Architecture Principles

To realize the architectural vision of a platform for intelligent actions, these design principles are recommended as best practice:

Architecture Layers

To successfully enable and scale the agentic transformation, enterprises must go beyond merely enhancing current layers; they need to consider explicitly introducing four additional architectural layers (Figure 2) designed specifically to meet the needs of AI agents.

The Agentic Layer is dedicated to the development and management of AI agents, encompassing cognitive capabilities such as planning, reasoning, memory, tool utilization, state management, and lifecycle control. This layer addresses the unique technical and operational requirements of AI agents, ensures interoperability across applications and data stores through standardized protocols, and facilitates agent-to-agent collaboration. The existing application layer will evolve into application services to be dynamically composed for agentic workflows.

Architecture layers diagram showing the 11 layers of the Agentic Enterprise

The Semantic Layer is introduced to resolve the disconnect between raw enterprise data and the semantic understanding that AI agents need. It explicitly encodes and manages business entities, concepts, definitions, and inter-relationships, creating an enterprise ontology and representation of business knowledge to enable shared semantic understanding that power more complex multi-agent workflows performing higher-level tasks. Beyond a data catalog, the Semantic Layer translates a natural language query into precise queries against specific data stores, harmonizes the results, and returns a contextual and richer answer for the agent. The existing Data Layer meanwhile unifies via adoption of centralized lakehouses while broadening data access via an AI-ready data fabric to support data mesh operating model principles.

The AI/ML Layer centralizes the management of enterprise AI capabilities, including large language models, large action models and domain-specific ML models, handling both internally developed AI models throughout their lifecycle and the controlled access/usage to external AI services. Unlike traditional architectures where AI models are embedded within applications, this layer establishes AI models as first-class components and shared services in the enterprise. It focuses on enterprise-controlled AI capabilities (not AI capabilities provided by external vendors). This layer provides the intelligence for various agents and other AI workloads in the enterprise with standardized mechanisms for trust, safety, compliance, and deployment.

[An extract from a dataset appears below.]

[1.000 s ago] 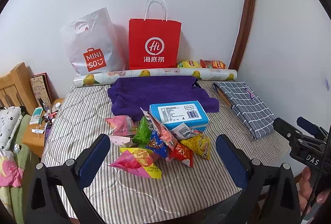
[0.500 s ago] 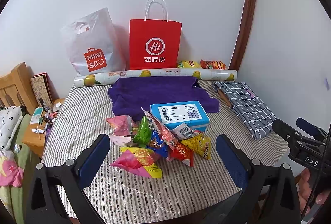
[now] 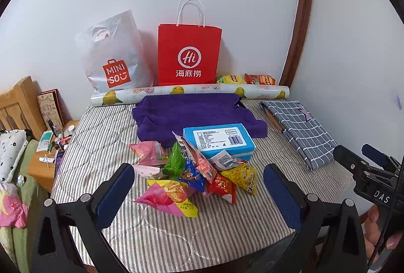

The Enterprise Orchestration Layer is the functional abstraction for coordinating, governing, and optimizing complex, multi-step workflows and business processes that span AI agents, humans, automation tools, and deterministic systems. This layer leverages a blended orchestration model that allows individual agents and systems to autonomously handle locally choreographed tasks using open protocols such as MCP and A2A while providing centralized end-to-end oversight and coordination of the entire process. To implement the blended orchestration model, this layer represents critical business processes in machine-legible semantically rich formats that define both the deterministic steps (modeled during design time) and the dynamic steps (decided by agents during run-time) of a business process, creating the process model foundation for governance and optimization.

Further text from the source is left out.